Sekiranya ada 4 sensitivitas manusia yang dimana itu semakin menurun bahkan menghilang. 

1. Sensitivitas Fisik

Sensitivitas ini adalah kemampuan fisik yang mendasar dimana manusia memiliki indra pengecap, peraba, pencium, penglihatan, pendengaran dan lainnya. Baik orang dulu maupun sekarang mungkin sama-sama memiliki itu semua. Dalam sensitivitas fisik ini sebenarnya kemampuan manusia semakin meningkat. Kita tahu bahwa musik, makanan, video, gambar dan lainnya itu semua ada karena kemampuan sensitivitas manusia. Dimana dengan hal itu manusia memiliki kemampuan kreativitas tinggi. 

Namun secara alamiah dalam hal merasakan keadaan alam manusia begitu kurang dalam merasakannya terutama dalam hal manfaatnya. Tidak heran jika orang dulu meramu obat-obatan meski belum ada uji laboratorium dan ilmu medis lainnya namun itu bisa menyembuhkan. Hal ini karena mereka bisa merasakan tanaman mana yang dapat menjadi obat. Berbeda dengan sekarang, mereka hanya bisa merasakan rasa enak makanan saja namun tidak bisa merasakan apakah itu baik atau tidak bagi tubuhnya. Ketika makanan itu tidak baik bagi dirinya maka Ia akan berhenti untuk mengkonsumsinya. 

Di masa sekarang ini tidak heran banyak orang yang sakin karena sering makan sembarangan, karena kurangnya sensitivitas dalam merasakannya. Mereka yang tidak merasa sensitif terhadap fisiknya maka akan merasa abai terhadap kondisinya, seakan sehat-sehat saja padahal kondisi fisiknya sedang buruk. Mereka yang menganggap dirinya tidak sakit maka Ia akan terus makan-makanan yang tidak sehat, hingga pada akhirnya mereka akan saat ketika penyakitnya sudah menumpuk. Makanan saat ini sebetulnya kurang layak dikonsumsi selain tidak alami, cara pengolahannya pun juga tidak bagus. Selain makanan yang tidak sehat, manusia juga sering terpapar pencemaran lingkungan. Sehingga membuat sensitivitas fisik manusia semakin berkurang.  

2. Sensitivitas Sosial

Adalah hal yang mengherankan terutama bagi orang kampung, mengapa mereka begitu royal terhadap orang lain meskipun orang tersebut adalah orang yang baru dikenalnya. Di saat dulu mungkin tidak ada namanya pengemis meminta-minta karena mereka tanpa diminta pun mereka akan diberi. Hal ini karena rasa kepeduliannya masih tertanam dengan baik, kepekaan terhadap sosial ketika ada orang yang kesusahan mereka tidak berpikir panjang apakah Ia akan berbuat jahat atau merugikan dirinya. 

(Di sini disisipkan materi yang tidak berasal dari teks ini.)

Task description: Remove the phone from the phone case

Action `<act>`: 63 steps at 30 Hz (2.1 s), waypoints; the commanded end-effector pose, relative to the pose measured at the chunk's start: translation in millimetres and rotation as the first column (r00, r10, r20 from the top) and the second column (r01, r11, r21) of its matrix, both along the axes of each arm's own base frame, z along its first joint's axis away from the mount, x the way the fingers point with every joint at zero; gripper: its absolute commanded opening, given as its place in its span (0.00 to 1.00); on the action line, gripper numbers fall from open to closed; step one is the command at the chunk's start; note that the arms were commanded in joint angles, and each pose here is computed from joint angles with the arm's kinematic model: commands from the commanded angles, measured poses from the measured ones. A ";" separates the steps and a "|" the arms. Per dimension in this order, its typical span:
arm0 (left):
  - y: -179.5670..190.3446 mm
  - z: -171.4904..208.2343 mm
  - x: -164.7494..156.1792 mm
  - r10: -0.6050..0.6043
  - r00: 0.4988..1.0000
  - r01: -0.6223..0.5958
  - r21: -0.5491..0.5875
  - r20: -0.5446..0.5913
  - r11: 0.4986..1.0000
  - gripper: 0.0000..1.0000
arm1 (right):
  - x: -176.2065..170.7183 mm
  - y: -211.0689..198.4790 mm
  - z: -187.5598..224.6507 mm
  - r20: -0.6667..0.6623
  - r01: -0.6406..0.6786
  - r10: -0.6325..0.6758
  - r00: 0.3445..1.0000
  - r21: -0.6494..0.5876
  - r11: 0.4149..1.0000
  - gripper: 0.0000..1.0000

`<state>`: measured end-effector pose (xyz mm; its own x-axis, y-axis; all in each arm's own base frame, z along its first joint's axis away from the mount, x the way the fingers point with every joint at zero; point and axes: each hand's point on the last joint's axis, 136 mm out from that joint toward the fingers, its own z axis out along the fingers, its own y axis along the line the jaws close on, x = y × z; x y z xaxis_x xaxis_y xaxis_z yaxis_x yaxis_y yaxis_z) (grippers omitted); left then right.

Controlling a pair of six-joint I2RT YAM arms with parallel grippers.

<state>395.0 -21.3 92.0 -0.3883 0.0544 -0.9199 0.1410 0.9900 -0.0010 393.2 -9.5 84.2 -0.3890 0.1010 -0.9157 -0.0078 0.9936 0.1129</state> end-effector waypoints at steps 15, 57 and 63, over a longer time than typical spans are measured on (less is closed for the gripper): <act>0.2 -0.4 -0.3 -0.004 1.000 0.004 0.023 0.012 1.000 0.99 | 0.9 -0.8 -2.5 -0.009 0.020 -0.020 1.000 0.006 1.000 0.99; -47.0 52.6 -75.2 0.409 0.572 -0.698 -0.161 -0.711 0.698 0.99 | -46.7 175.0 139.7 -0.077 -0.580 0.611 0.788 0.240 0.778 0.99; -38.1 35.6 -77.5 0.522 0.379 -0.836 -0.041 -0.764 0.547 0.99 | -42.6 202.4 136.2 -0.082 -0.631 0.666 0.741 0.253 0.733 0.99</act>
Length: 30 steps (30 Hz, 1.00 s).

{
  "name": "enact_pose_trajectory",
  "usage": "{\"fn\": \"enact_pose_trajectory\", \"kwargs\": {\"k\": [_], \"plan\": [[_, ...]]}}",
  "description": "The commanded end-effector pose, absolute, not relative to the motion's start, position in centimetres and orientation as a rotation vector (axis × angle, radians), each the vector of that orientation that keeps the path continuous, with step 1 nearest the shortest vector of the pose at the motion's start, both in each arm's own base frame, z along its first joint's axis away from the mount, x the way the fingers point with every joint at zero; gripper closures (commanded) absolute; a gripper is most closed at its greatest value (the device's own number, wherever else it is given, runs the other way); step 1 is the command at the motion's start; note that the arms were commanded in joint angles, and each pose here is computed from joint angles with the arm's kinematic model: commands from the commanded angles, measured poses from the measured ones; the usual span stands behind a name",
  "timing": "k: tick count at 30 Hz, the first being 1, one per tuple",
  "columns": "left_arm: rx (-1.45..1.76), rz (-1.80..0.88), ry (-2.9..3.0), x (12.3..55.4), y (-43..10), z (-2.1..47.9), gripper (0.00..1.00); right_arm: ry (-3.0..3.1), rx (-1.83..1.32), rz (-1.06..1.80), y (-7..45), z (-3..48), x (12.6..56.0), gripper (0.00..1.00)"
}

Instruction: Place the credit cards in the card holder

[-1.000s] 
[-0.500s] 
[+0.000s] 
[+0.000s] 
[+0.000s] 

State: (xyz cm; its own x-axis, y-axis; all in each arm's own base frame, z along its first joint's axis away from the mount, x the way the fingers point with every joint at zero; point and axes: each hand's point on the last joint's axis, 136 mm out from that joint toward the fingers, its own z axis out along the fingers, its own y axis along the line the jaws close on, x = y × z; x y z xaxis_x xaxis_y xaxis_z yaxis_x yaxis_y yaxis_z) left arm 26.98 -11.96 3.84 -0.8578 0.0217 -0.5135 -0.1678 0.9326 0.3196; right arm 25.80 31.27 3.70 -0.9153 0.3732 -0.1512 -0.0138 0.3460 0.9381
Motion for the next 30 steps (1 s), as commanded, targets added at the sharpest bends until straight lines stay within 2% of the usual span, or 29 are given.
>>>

Berbeda dengan saat ini dimana manusia sudah mulai individualis, egois, selalu waspada terhadap orang asing dan jarang tegur sapa. Hal ini biasanya dilakukan oleh masyarakat perkotaan yang dimana aktivitas hidupnya serba individualis mereka jarang mengenal antar tetangganya. Berbeda dengan orang kampung yang masih asri dimana meskipun berbeda desa mereka saling mengenal dekat. Sifat ini yang mungkin sayang sekali jika hilang, dimana jiwa sosial yang mulai pudar. 

3. Sensitivitas Alam

Dulu manusia begitu dekat dengan alam, namun seiring berkembangnya teknologi ternyata membuat manusia semakin lama semakin jauh dari alam. Manusia dulu jika bercocok tanam maka Ia akan melihat cuaca terlebih dahulu apakah cocok untuk menanam atau tidak. Tidak perlu ilmu-ilmu seperti metereleologi, klimatologi, geofisika, astronomi dan semacamnya. 

Tanpa mereka pelajari dan tanpa alat mereka sudah ahli dalam memahami peredaran cuaca, ilmu mereka tidak hanya sekedar logika saja namun mereka bisa merasakannya dengan kemampuan sensitivitas alamnya. Mereka tahu kapan waktunya bercocok tanam agar tidak terkena hama dan mereka tahu kapan berlayar dan kemana ikan-ikan tersebar. 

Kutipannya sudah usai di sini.